● HOW TO COMPLETE THIS TASK: Which lines of the data contain the string "robot"? Show each of them.

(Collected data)
____________________

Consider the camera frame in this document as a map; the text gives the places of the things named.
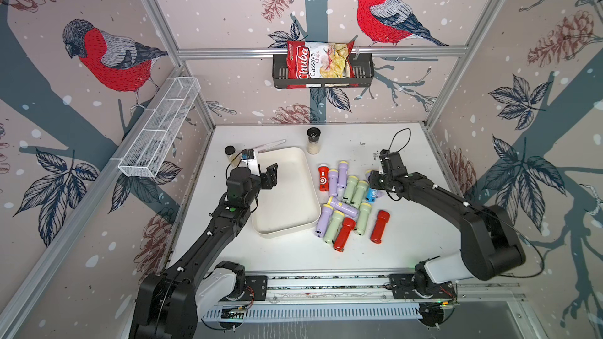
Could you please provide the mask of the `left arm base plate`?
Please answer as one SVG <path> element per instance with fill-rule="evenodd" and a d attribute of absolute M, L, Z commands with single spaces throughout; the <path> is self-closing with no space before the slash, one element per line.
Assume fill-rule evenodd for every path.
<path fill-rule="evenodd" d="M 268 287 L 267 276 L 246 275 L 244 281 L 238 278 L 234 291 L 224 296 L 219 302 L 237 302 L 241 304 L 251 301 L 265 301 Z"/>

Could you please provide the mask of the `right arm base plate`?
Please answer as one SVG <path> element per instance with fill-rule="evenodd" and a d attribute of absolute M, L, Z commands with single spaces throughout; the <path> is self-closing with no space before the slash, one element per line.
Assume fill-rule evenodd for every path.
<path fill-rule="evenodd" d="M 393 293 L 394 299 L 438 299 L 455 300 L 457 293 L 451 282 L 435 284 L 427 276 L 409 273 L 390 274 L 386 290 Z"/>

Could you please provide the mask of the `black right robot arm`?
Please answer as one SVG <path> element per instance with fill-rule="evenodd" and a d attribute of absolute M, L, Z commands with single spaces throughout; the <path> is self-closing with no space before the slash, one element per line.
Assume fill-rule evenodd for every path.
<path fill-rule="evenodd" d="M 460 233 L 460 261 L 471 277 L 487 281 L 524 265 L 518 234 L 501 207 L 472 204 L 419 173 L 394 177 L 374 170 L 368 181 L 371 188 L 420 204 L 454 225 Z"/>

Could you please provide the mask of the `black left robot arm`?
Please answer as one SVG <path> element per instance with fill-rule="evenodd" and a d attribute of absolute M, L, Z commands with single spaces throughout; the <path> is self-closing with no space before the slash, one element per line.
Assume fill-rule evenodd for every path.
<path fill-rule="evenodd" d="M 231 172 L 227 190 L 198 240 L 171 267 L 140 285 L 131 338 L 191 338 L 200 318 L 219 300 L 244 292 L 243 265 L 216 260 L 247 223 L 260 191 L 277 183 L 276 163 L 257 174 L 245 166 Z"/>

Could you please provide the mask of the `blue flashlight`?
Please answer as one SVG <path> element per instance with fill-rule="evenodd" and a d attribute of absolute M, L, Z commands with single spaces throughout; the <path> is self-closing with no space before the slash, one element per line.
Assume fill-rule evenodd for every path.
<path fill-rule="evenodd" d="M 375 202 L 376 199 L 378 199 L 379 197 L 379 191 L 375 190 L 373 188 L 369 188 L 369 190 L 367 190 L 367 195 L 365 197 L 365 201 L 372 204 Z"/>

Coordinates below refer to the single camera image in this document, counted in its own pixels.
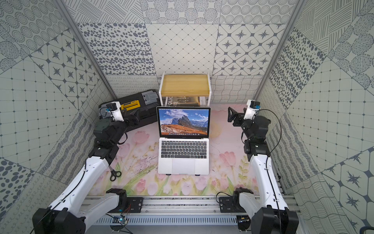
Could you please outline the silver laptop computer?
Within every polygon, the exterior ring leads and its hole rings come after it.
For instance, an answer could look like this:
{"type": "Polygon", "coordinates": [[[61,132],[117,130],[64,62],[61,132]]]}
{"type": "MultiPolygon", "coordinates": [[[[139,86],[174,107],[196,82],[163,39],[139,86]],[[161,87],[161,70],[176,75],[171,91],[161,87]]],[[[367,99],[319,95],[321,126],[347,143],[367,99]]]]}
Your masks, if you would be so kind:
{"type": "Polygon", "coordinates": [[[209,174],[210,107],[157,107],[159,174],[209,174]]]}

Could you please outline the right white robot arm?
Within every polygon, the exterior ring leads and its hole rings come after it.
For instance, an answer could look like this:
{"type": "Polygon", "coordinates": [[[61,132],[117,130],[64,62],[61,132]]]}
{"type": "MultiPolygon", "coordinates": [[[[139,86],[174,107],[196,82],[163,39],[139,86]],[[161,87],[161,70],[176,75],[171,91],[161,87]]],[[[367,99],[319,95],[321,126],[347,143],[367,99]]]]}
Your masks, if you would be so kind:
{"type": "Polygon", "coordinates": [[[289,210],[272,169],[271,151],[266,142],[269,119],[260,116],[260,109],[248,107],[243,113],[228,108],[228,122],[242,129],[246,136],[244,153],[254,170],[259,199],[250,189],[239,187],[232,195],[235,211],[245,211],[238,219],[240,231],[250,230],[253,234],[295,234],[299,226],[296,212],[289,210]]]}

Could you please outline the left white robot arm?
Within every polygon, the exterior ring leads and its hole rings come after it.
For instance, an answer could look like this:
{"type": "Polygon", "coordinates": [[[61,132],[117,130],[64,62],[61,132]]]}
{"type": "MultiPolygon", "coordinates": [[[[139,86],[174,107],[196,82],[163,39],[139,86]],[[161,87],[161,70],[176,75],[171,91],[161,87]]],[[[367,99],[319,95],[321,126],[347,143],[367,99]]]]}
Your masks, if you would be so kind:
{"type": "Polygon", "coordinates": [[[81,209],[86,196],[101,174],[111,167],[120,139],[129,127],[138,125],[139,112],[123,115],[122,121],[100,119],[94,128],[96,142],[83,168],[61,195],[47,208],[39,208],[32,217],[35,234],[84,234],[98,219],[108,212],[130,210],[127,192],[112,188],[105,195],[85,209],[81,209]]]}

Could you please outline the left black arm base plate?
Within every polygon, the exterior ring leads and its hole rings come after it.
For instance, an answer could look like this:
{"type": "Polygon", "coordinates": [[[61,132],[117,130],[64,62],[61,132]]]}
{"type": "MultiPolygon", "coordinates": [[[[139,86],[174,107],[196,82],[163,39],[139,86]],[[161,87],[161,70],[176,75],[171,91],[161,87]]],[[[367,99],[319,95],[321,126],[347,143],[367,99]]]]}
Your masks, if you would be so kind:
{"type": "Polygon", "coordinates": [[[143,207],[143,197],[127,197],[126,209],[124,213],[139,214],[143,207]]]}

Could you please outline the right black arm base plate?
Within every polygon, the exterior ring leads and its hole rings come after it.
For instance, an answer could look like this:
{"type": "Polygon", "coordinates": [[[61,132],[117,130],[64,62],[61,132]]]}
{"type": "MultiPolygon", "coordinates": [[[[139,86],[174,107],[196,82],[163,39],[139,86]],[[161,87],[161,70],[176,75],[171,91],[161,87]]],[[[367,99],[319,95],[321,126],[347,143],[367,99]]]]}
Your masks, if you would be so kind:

____________________

● EXPECTED ANSWER:
Could you please provide the mask of the `black right robot arm`?
Could you please provide the mask of the `black left robot arm`?
Could you please outline the right white robot arm?
Could you please outline the left white robot arm?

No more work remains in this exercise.